Eppure, tutti gli scienziati che lavorano per il potere temporale delle
multinazionali si aspettavano qualcosa in più. Magari parole chiare,
«salutate con entusiasmo», come quelle che il ministro per la salute Sirchia
ha ripetuto anche ieri, dimenticandosi di dare un'occhiata ai risultati
delle ricerche sugli ogm appena pubblicati in Inghilterra dalla Royal
Scientific Society: «Non c'è nessun dato che dimostri che i cibi transgenici
nuocciano alla salute», ha detto. Gli scienziati, invece, sono stati
costretti ad ascoltare anche il gesuita Roland Lesseps che ha lamentato un
«totale sbilanciamento delle posizioni degli ospiti che tendono troppo a
favore degli ogm». Per Lesseps, che come un contadino della Coldiretti ha
invocato il principio di precauzione, le biotecnologie sono in pieno
disaccordo con la dottrina sociale della chiesa e sono contro il «rispetto
dei diritti umani e l'ordine del creato». Anche Ivan Verga, vice presidente
di Verdi Ambiente e Società, pone una questione teologica degna dei dottori
della chiesa: «Sul piano teologico, che è lo specifico su cui deve
interrogarsi la santa sede, emerge invece una grande contraddizione: la
modificazione genetica della vite e del grano è conciliabile con il
sacramento eucaristico? I fedeli si nutriranno del corpo e del sangue di
Cristo, oppure del corpo del sangue di Technos?».

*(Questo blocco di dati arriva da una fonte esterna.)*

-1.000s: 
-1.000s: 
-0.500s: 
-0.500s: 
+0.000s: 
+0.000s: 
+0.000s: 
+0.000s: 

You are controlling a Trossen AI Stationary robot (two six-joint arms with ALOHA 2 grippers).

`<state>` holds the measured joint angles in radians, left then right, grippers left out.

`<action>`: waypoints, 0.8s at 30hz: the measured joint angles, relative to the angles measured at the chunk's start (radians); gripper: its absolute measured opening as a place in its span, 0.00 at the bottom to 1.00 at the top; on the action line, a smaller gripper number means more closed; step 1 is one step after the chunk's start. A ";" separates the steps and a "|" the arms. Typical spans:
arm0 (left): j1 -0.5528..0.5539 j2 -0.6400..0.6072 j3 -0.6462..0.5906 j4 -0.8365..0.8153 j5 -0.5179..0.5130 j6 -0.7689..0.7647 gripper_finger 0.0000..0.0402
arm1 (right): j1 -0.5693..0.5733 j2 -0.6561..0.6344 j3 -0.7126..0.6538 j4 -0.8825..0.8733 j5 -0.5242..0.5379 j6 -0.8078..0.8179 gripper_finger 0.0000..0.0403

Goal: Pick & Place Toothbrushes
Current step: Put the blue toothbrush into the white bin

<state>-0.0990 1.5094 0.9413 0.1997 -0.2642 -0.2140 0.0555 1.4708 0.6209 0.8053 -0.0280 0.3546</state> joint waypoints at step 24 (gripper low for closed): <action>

Quella che apparentemente sembra una provocazione, mostra invece quanto per
la chiesa sia complicato riuscire a giustifare una dottrina che ammette la
modificazione genetica del vivente. E proprio per questo, nonostante si sia
inginocchiata davanti ai cardinali, la scienza targata Monsanto non ha
ottenuto la benedizione che sperava. Il Vaticano non ha potuto dire altro
che il percorso sarà lungo e tortuoso. Un documento ufficiale sembra ancora
lontano. E' lo stesso cardinale Martino ad allargare le braccia: «Arriverà
il tempo in cui la Santa Sede vestirà l'abito della mater et magistra per
essere fedele alla sua missione religiosa e morale di portare la luce del
Vangelo in tutte le situazioni umane in cui è in gioco il benessere
spirituale e materiale degli uomini». Amen.